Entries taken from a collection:
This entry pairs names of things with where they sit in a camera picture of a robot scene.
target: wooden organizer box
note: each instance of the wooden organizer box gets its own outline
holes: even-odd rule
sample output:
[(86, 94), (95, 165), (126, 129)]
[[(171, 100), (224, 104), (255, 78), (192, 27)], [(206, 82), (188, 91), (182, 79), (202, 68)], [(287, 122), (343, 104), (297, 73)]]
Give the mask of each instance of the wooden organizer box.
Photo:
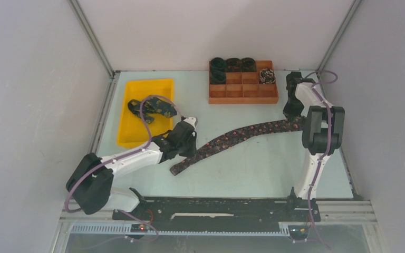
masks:
[(260, 70), (273, 70), (272, 61), (255, 61), (257, 72), (226, 72), (226, 84), (210, 84), (209, 104), (275, 104), (277, 84), (260, 84)]

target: yellow bin
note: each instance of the yellow bin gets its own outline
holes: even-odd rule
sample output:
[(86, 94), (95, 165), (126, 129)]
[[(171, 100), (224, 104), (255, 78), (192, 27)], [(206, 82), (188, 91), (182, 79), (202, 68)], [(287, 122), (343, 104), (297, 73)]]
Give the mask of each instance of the yellow bin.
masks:
[[(173, 101), (173, 79), (140, 80), (127, 83), (120, 115), (117, 145), (131, 149), (148, 141), (148, 133), (142, 120), (128, 110), (128, 102), (132, 99), (142, 101), (149, 95), (161, 95)], [(152, 116), (155, 120), (148, 125), (152, 136), (172, 129), (173, 119), (167, 119), (160, 114)]]

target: white table
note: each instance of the white table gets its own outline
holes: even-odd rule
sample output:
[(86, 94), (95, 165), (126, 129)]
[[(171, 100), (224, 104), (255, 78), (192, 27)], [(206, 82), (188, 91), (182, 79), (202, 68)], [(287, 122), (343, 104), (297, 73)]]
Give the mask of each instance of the white table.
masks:
[[(97, 156), (125, 151), (116, 145), (125, 85), (131, 80), (172, 78), (174, 102), (184, 116), (198, 118), (197, 148), (230, 130), (281, 120), (287, 101), (286, 75), (276, 71), (277, 104), (209, 105), (207, 71), (121, 72), (97, 150)], [(116, 187), (133, 187), (144, 196), (285, 198), (298, 181), (304, 159), (301, 132), (251, 138), (202, 160), (177, 176), (170, 167), (183, 158), (145, 167), (116, 180)], [(318, 198), (353, 198), (340, 151), (326, 164), (317, 188)]]

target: purple cable
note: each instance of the purple cable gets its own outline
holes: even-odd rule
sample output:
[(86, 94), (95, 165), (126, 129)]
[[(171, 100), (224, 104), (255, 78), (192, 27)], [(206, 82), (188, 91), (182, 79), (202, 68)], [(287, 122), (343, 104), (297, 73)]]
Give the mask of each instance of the purple cable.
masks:
[[(171, 105), (173, 105), (173, 107), (176, 109), (176, 111), (178, 112), (178, 114), (182, 117), (182, 114), (180, 113), (180, 111), (179, 111), (179, 109), (176, 107), (176, 105), (175, 105), (171, 100), (169, 100), (168, 98), (166, 98), (166, 97), (164, 97), (164, 96), (161, 96), (161, 95), (150, 95), (150, 96), (144, 98), (144, 99), (142, 100), (142, 102), (140, 103), (140, 111), (141, 111), (141, 112), (142, 112), (142, 109), (143, 109), (143, 104), (145, 103), (146, 100), (148, 100), (148, 99), (150, 99), (150, 98), (161, 98), (161, 99), (164, 99), (165, 101), (167, 101), (167, 102), (169, 102)], [(67, 196), (67, 198), (66, 198), (66, 201), (64, 202), (64, 210), (66, 210), (66, 212), (68, 212), (68, 213), (74, 213), (74, 212), (81, 211), (81, 208), (74, 209), (74, 210), (69, 209), (69, 202), (71, 201), (72, 195), (73, 195), (74, 192), (76, 191), (77, 187), (78, 187), (88, 176), (90, 176), (93, 172), (95, 172), (95, 171), (98, 170), (99, 168), (105, 166), (106, 164), (111, 163), (111, 162), (114, 161), (114, 160), (120, 160), (120, 159), (123, 159), (123, 158), (125, 158), (125, 157), (130, 156), (130, 155), (137, 154), (137, 153), (141, 152), (143, 149), (147, 148), (147, 147), (151, 144), (151, 138), (152, 138), (152, 136), (151, 136), (151, 131), (150, 131), (150, 128), (148, 127), (147, 123), (145, 122), (145, 119), (143, 118), (143, 113), (140, 114), (140, 118), (142, 119), (142, 123), (143, 123), (143, 125), (145, 126), (145, 128), (147, 129), (147, 132), (148, 132), (148, 141), (147, 141), (147, 144), (145, 144), (143, 147), (140, 147), (139, 149), (133, 150), (132, 152), (129, 152), (129, 153), (127, 153), (127, 154), (120, 155), (120, 156), (118, 156), (118, 157), (115, 157), (115, 158), (112, 159), (112, 160), (108, 160), (108, 161), (106, 161), (106, 162), (100, 163), (99, 165), (95, 166), (94, 168), (92, 168), (92, 169), (90, 169), (88, 172), (86, 172), (86, 173), (74, 184), (74, 186), (73, 186), (72, 189), (70, 190), (70, 192), (69, 192), (69, 194), (68, 194), (68, 196)], [(123, 211), (123, 210), (119, 210), (119, 211), (120, 211), (121, 213), (123, 213), (123, 214), (125, 214), (125, 215), (131, 217), (132, 219), (134, 219), (134, 220), (136, 220), (136, 221), (138, 221), (138, 222), (140, 222), (140, 223), (142, 223), (142, 224), (144, 224), (144, 225), (147, 225), (148, 227), (150, 227), (151, 229), (153, 229), (153, 230), (156, 232), (156, 237), (154, 237), (153, 239), (149, 239), (149, 240), (138, 240), (138, 239), (131, 238), (131, 240), (150, 242), (150, 241), (156, 240), (156, 239), (158, 238), (159, 232), (157, 231), (157, 229), (156, 229), (155, 227), (153, 227), (152, 225), (150, 225), (150, 224), (148, 224), (148, 223), (146, 223), (146, 222), (144, 222), (144, 221), (138, 219), (137, 217), (133, 216), (132, 214), (130, 214), (130, 213), (126, 212), (126, 211)], [(116, 240), (116, 239), (125, 238), (125, 237), (126, 237), (126, 236), (116, 236), (116, 237), (110, 238), (110, 239), (108, 239), (108, 240), (106, 240), (106, 241), (103, 241), (103, 242), (101, 242), (101, 243), (99, 243), (99, 244), (97, 244), (97, 245), (94, 245), (94, 246), (91, 246), (91, 247), (88, 247), (88, 248), (85, 248), (85, 249), (94, 248), (94, 247), (100, 246), (100, 245), (102, 245), (102, 244), (104, 244), (104, 243), (106, 243), (106, 242), (109, 242), (109, 241), (112, 241), (112, 240)]]
[(319, 92), (315, 89), (316, 85), (319, 84), (332, 84), (334, 82), (336, 82), (338, 80), (338, 75), (336, 73), (334, 73), (333, 71), (329, 71), (329, 70), (322, 70), (322, 71), (313, 71), (310, 74), (308, 74), (305, 78), (308, 78), (310, 75), (315, 74), (315, 73), (330, 73), (332, 75), (334, 75), (334, 80), (333, 81), (328, 81), (328, 82), (317, 82), (314, 83), (313, 85), (311, 85), (311, 90), (314, 92), (314, 94), (316, 94), (317, 98), (319, 99), (319, 101), (321, 101), (321, 103), (323, 103), (327, 109), (327, 123), (328, 123), (328, 136), (327, 136), (327, 147), (326, 147), (326, 151), (323, 155), (321, 155), (321, 157), (319, 157), (319, 161), (317, 162), (317, 168), (316, 168), (316, 172), (314, 174), (313, 177), (313, 181), (310, 184), (310, 188), (308, 189), (308, 214), (310, 215), (311, 221), (313, 223), (313, 228), (314, 231), (317, 234), (317, 237), (319, 238), (319, 241), (321, 244), (323, 244), (324, 246), (326, 246), (329, 250), (331, 250), (331, 247), (326, 244), (324, 242), (324, 240), (322, 239), (321, 234), (319, 233), (319, 230), (317, 229), (316, 223), (314, 222), (314, 216), (313, 216), (313, 212), (311, 211), (311, 191), (313, 190), (313, 185), (316, 183), (317, 177), (319, 176), (319, 172), (321, 170), (321, 166), (322, 166), (322, 159), (324, 157), (326, 157), (330, 151), (330, 147), (331, 147), (331, 132), (332, 132), (332, 115), (331, 115), (331, 110), (330, 110), (330, 106), (327, 104), (327, 102), (322, 98), (322, 96), (319, 94)]

## Task
Each line in which the string "table" is found must be copied from the data.

## Output for this exercise
target: white table
note: each instance of the white table gets its own outline
Give the mask of each instance of the white table.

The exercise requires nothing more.